======== Extracted entries

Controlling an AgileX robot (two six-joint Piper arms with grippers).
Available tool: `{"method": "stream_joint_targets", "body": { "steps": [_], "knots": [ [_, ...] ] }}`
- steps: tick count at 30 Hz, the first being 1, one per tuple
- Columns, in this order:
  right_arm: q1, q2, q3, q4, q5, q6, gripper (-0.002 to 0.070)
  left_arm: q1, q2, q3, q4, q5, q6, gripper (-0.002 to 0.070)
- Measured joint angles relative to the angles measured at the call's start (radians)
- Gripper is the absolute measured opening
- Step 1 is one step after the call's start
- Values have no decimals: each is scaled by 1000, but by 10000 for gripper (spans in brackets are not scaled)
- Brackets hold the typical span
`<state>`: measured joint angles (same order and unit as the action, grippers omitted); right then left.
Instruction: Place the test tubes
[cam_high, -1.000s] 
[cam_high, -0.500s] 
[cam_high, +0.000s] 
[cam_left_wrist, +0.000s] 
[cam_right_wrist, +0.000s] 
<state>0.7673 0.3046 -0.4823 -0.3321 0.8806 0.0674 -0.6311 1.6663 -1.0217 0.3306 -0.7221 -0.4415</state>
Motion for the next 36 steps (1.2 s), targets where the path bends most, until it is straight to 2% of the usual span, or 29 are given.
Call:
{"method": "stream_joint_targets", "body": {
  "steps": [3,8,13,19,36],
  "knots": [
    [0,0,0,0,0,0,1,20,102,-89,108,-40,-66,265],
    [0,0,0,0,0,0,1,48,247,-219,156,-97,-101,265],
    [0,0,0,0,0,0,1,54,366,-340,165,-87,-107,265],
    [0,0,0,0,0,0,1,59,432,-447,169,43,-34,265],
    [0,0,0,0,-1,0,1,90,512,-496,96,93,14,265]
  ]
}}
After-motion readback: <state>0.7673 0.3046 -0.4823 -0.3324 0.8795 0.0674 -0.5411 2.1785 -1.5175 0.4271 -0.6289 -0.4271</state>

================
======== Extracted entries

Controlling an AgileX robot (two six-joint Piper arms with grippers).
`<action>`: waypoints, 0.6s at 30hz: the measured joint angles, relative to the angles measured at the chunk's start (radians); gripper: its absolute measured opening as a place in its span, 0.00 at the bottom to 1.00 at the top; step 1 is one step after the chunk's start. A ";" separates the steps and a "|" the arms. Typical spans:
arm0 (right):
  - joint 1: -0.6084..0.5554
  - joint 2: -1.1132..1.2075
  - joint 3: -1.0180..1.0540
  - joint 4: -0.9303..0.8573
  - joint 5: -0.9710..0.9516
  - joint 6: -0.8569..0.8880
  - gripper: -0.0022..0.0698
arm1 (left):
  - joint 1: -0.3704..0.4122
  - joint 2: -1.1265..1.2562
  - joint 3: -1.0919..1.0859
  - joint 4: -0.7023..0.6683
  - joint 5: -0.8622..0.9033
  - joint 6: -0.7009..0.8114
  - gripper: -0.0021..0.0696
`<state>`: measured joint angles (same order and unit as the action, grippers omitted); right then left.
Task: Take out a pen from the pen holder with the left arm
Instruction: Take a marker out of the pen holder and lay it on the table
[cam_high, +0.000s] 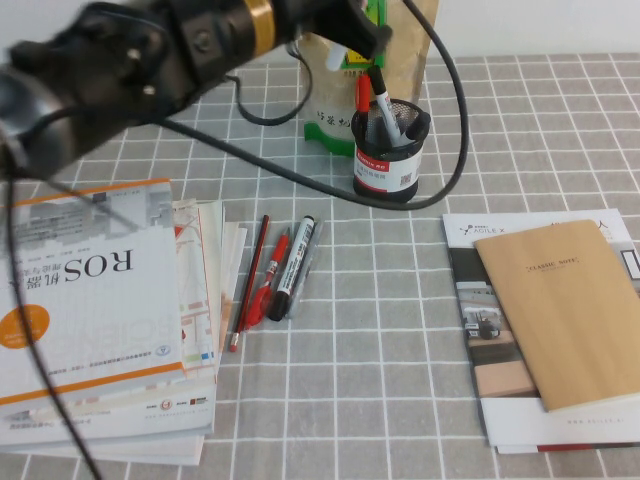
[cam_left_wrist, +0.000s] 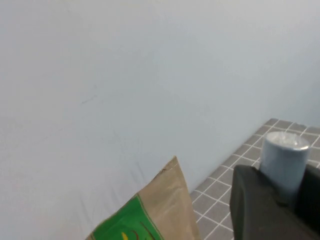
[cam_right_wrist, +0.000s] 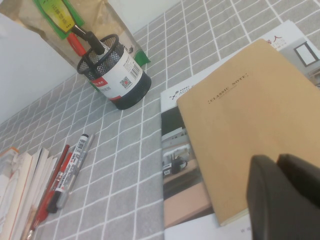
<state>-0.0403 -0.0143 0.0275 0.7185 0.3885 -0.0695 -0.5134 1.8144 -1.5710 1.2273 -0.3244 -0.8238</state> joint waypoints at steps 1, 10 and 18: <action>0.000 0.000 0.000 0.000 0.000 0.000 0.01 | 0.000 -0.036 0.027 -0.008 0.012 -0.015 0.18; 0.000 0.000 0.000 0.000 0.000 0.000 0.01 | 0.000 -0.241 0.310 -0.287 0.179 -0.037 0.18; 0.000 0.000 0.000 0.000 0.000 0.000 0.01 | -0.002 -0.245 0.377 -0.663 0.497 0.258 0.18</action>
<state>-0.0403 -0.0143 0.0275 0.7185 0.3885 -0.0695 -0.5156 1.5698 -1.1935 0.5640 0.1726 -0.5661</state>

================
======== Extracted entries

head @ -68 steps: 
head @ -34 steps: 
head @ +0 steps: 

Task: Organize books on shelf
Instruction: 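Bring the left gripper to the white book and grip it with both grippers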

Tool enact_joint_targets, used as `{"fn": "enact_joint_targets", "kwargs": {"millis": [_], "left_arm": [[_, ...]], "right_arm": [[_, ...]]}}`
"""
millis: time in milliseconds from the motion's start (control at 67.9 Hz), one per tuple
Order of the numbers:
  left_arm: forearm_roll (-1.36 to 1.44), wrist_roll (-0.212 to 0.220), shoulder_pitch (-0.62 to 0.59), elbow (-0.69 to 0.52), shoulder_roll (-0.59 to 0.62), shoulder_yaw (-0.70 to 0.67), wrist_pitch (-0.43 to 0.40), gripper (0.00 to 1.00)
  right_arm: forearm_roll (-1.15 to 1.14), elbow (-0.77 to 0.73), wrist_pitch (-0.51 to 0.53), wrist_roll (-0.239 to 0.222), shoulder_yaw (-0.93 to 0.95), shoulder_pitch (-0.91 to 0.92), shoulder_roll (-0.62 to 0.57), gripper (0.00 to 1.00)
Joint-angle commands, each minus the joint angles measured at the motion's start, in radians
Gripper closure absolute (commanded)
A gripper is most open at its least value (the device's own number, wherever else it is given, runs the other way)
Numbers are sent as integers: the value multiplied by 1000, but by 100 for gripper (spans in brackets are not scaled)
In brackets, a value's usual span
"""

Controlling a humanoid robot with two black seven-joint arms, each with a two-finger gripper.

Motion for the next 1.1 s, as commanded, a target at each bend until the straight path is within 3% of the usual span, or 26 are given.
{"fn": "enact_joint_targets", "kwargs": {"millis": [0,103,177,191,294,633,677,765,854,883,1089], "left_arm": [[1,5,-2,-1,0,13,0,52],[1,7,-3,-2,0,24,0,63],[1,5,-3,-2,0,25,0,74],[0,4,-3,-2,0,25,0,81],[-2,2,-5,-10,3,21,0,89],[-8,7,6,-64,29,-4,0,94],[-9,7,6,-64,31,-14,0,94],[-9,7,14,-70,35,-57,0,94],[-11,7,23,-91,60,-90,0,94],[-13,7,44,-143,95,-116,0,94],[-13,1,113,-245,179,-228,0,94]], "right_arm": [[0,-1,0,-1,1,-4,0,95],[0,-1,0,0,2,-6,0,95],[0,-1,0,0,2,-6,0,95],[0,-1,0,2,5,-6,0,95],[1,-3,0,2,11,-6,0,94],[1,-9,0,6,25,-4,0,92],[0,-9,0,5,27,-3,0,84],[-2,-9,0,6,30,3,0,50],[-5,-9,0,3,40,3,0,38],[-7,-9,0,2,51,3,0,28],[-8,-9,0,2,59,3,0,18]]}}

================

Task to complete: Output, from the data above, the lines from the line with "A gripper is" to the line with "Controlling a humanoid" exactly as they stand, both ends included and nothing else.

Completed exercise:
A gripper is most open at its least value (the device's own number, wherever else it is given, runs the other way)
Numbers are sent as integers: the value multiplied by 1000, but by 100 for gripper (spans in brackets are not scaled)
In brackets, a value's usual span
"""

Controlling a humanoid robot with two black seven-joint arms, each with a two-finger gripper.

With this, the answer is finished.